Gyrokinetic theory of parametric decays of kinetic Alfvén waves

¹ Institute for Fusion Theory and Simulation, Zhejiang University - Hangzhou 310027, PRC
² Department of Physics and Astronomy, University of California - Irvine, CA 92697-4575, USA
³ Associazione Euratom-ENEA sulla Fusione, C.R. Frascati - C.P. 65, 00044 Frascati, Italy, EU

^a liuchen@uci.edu

Received: 11 August 2011
Accepted: 9 September 2011

Abstract

The fundamental parametric decay processes of kinetic Alfvén waves (KAW) have been reexamined by employing the nonlinear gyrokinetic equations. Dispersion relations, valid for arbitrary k_⊥ρ_i, are derived for parametric decays to KAW and ion sound waves. Here, k_⊥ and ρ_i are, respectively, the wave number perpendicular to the magnetic field and the ion Larmor radius. It is found that, contrary to the small k_⊥ρ_i drift-kinetic results, nonlinear ion Compton scatterings also contribute significantly to the nonlinear ion Landau damping. Furthermore, for k_⊥ρ_i>|ω₀/Ω_i|^1/2, with ω₀ and Ω_i being, respectively, the KAW and ion cyclotron frequencies, the decay processes are significantly enhanced over and qualitatively different from the ideal-magnetohydrodynamic (MHD) results.
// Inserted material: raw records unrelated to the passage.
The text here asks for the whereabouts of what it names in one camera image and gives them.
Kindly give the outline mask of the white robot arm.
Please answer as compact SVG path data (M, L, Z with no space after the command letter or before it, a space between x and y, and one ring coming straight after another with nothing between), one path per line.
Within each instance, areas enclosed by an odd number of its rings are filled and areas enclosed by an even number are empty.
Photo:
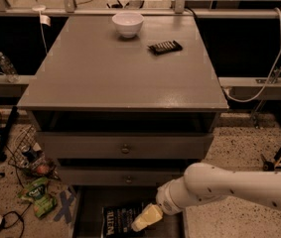
M281 172L235 172L194 163L180 178L157 189L156 203L149 203L131 224L139 232L164 214L175 215L189 206L204 205L234 196L281 211Z

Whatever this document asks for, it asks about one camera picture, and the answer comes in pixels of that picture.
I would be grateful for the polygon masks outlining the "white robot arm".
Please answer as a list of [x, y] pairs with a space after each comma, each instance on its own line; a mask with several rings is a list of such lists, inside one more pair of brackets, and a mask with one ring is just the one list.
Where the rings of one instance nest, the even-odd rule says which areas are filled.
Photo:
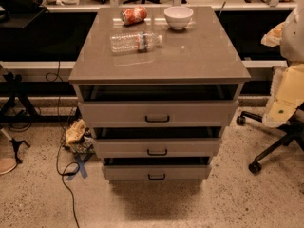
[[289, 62], [288, 68], [275, 68], [271, 97], [262, 116], [264, 125], [277, 128], [304, 103], [304, 6], [298, 4], [284, 22], [262, 37], [261, 44], [280, 46], [281, 56]]

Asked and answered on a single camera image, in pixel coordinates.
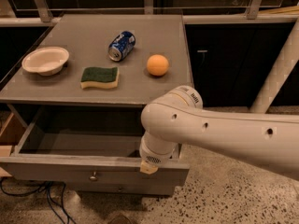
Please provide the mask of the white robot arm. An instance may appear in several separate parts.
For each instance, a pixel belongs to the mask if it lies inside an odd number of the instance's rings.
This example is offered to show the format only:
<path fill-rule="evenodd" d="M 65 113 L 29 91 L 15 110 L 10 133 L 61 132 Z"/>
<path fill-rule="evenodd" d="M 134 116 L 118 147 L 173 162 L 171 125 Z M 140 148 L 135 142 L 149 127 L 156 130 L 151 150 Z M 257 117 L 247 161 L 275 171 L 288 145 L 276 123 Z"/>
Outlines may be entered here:
<path fill-rule="evenodd" d="M 143 173 L 155 173 L 168 163 L 175 145 L 188 144 L 299 178 L 296 115 L 208 111 L 194 88 L 179 86 L 149 102 L 141 123 L 145 129 L 139 149 Z"/>

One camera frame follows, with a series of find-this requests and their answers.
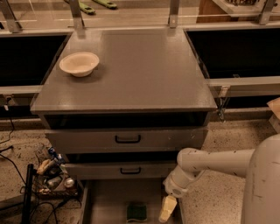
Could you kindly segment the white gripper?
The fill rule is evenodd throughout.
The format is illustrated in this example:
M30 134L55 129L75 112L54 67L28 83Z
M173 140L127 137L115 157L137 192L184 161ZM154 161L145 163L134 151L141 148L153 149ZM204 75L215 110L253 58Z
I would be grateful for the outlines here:
M168 176L163 184L165 191L169 194L163 198L158 220L165 223L171 217L176 205L177 199L182 198L187 193L187 186L190 180L186 177Z

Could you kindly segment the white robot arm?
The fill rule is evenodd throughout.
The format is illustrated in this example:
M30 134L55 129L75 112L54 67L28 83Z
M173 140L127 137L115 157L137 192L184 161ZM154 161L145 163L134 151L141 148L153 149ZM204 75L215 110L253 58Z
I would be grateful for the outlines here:
M241 224L280 224L280 135L263 140L253 150L206 152L184 148L177 155L177 166L164 180L167 195L158 220L171 217L177 199L204 171L221 172L246 179Z

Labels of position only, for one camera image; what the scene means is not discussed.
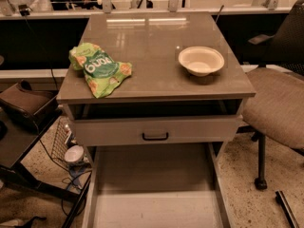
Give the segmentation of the grey drawer cabinet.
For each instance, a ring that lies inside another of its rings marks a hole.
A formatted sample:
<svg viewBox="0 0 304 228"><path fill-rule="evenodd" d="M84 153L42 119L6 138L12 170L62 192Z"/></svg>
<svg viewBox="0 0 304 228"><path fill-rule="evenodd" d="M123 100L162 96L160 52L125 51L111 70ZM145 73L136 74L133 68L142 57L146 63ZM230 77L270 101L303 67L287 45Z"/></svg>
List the grey drawer cabinet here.
<svg viewBox="0 0 304 228"><path fill-rule="evenodd" d="M130 63L132 75L111 95L95 98L83 75L70 70L58 100L70 123L165 117L240 116L255 91L211 15L204 12L95 14L85 41L113 59ZM208 47L224 58L222 69L207 76L190 74L179 54Z"/></svg>

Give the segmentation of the green chip bag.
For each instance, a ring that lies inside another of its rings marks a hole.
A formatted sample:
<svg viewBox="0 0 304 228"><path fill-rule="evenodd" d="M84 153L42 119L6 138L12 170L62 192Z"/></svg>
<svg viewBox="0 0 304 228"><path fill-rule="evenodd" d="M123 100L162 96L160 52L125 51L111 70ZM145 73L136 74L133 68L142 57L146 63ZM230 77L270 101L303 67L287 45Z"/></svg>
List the green chip bag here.
<svg viewBox="0 0 304 228"><path fill-rule="evenodd" d="M126 78L132 75L132 65L114 61L101 47L82 43L74 47L68 59L75 70L85 75L95 98L110 95Z"/></svg>

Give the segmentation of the open middle drawer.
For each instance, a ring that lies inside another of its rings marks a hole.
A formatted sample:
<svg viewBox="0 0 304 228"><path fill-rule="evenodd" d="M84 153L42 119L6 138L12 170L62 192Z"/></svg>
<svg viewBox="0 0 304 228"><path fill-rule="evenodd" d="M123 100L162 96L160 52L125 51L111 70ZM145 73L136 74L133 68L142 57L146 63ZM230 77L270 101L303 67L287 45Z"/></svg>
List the open middle drawer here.
<svg viewBox="0 0 304 228"><path fill-rule="evenodd" d="M236 228L208 143L99 147L82 228Z"/></svg>

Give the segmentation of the brown bag on desk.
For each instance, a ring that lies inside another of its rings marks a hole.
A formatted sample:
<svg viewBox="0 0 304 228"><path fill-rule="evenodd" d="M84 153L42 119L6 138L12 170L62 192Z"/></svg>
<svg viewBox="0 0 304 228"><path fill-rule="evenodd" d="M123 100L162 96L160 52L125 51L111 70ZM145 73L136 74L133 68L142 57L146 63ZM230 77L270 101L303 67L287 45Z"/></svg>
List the brown bag on desk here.
<svg viewBox="0 0 304 228"><path fill-rule="evenodd" d="M22 80L0 93L0 106L13 121L38 132L58 104L55 93L33 90L28 81Z"/></svg>

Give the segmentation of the white paper bowl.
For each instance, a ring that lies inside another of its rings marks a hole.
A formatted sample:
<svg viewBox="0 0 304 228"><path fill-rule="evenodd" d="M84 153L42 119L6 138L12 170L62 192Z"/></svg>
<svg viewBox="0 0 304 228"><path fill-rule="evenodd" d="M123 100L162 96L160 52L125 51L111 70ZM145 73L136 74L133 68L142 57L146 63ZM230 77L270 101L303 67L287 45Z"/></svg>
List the white paper bowl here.
<svg viewBox="0 0 304 228"><path fill-rule="evenodd" d="M210 47L188 47L180 52L179 63L192 75L203 77L223 68L225 60Z"/></svg>

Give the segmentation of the white cup on floor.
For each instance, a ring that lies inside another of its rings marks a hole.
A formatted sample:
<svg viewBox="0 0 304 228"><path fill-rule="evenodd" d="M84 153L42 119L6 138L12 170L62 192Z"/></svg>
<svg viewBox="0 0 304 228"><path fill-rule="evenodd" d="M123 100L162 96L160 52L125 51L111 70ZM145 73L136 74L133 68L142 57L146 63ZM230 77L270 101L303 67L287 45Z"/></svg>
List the white cup on floor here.
<svg viewBox="0 0 304 228"><path fill-rule="evenodd" d="M84 159L85 151L80 145L71 146L65 153L65 161L68 164L78 164Z"/></svg>

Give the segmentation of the brown office chair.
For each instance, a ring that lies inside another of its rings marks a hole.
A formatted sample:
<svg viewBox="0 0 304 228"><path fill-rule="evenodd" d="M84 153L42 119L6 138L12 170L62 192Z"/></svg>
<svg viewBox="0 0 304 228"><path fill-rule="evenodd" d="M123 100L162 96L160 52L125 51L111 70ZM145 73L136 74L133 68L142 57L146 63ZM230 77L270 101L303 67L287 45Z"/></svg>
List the brown office chair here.
<svg viewBox="0 0 304 228"><path fill-rule="evenodd" d="M304 63L304 0L296 0L275 36L271 39L258 67L247 76L256 90L242 113L243 120L255 132L258 142L256 188L267 188L265 180L265 139L270 138L294 149L304 148L304 81L267 68Z"/></svg>

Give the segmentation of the dark side desk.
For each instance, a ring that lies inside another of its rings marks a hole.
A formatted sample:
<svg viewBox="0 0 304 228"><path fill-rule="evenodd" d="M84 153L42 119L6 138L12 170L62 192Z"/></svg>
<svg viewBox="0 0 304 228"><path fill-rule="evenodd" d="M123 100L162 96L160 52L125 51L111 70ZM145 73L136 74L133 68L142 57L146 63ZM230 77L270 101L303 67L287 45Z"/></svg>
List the dark side desk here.
<svg viewBox="0 0 304 228"><path fill-rule="evenodd" d="M51 113L42 123L39 131L27 131L24 127L14 123L6 113L0 113L1 125L6 129L0 140L0 177L9 183L71 202L73 206L61 227L70 228L86 198L91 175L88 175L82 191L76 194L37 180L21 163L22 159L44 136L61 113L60 109Z"/></svg>

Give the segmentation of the black bar on floor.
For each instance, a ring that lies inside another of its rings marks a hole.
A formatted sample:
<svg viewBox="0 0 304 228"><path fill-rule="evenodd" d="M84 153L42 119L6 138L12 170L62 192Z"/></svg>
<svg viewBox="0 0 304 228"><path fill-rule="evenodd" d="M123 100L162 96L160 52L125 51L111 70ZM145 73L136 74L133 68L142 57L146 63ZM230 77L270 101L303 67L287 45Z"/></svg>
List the black bar on floor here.
<svg viewBox="0 0 304 228"><path fill-rule="evenodd" d="M275 200L281 206L286 219L288 220L291 228L299 228L298 222L295 219L294 213L282 191L275 192Z"/></svg>

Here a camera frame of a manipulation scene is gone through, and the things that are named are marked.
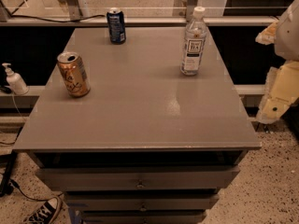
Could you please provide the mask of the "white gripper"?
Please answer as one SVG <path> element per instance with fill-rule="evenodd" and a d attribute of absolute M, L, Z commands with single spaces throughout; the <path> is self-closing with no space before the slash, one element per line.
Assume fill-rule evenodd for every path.
<path fill-rule="evenodd" d="M 256 119 L 262 124 L 279 120 L 299 98 L 299 0 L 294 0 L 279 21 L 271 23 L 255 38 L 259 44 L 275 43 L 275 53 L 286 61 L 271 67 Z"/>

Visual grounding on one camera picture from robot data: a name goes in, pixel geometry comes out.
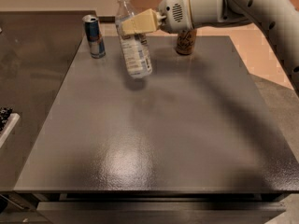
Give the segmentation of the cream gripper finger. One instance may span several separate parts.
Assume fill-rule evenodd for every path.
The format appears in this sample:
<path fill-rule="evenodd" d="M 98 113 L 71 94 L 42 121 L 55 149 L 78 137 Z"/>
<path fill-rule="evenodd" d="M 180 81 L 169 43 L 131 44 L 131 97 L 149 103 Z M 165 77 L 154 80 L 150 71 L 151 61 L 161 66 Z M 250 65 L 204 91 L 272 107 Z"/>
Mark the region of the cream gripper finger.
<path fill-rule="evenodd" d="M 162 24 L 160 12 L 147 9 L 121 23 L 122 35 L 138 35 L 156 32 Z"/>

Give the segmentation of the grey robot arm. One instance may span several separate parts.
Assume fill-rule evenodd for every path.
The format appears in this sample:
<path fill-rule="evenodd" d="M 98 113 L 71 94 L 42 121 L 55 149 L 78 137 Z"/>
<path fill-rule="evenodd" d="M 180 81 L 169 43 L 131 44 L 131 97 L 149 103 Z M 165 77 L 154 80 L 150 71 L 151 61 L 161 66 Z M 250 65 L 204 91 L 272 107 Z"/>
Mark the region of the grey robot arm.
<path fill-rule="evenodd" d="M 255 24 L 293 88 L 299 91 L 299 11 L 290 0 L 163 0 L 121 22 L 123 35 L 169 34 L 211 26 Z"/>

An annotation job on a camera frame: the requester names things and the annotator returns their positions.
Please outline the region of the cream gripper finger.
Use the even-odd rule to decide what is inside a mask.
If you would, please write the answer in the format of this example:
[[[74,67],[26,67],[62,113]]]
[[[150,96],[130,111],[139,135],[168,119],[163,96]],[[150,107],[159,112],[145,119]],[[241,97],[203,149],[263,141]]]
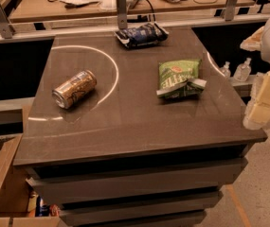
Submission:
[[[259,130],[270,120],[270,106],[250,100],[244,112],[243,125],[249,130]]]

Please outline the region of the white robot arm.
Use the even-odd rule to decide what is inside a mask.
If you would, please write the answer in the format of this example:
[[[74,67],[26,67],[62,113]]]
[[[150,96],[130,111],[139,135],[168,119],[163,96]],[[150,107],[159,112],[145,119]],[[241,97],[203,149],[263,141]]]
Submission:
[[[247,51],[259,50],[261,59],[270,63],[270,18],[263,27],[243,40],[240,48]],[[256,75],[250,96],[243,125],[250,130],[259,130],[270,120],[270,70]]]
These findings are relevant for collisionless plasma transports, as well as non-local wave energy transports. In particular, they question the applicability of ideal-MHD–based theories for the prediction of saturated Alfvén wave spectra and the corresponding fluctuation-induced transports in space and laboratory plasmas, suggesting that gyrokinetic theories are necessary for realistic comparisons with experimental measurements and observations.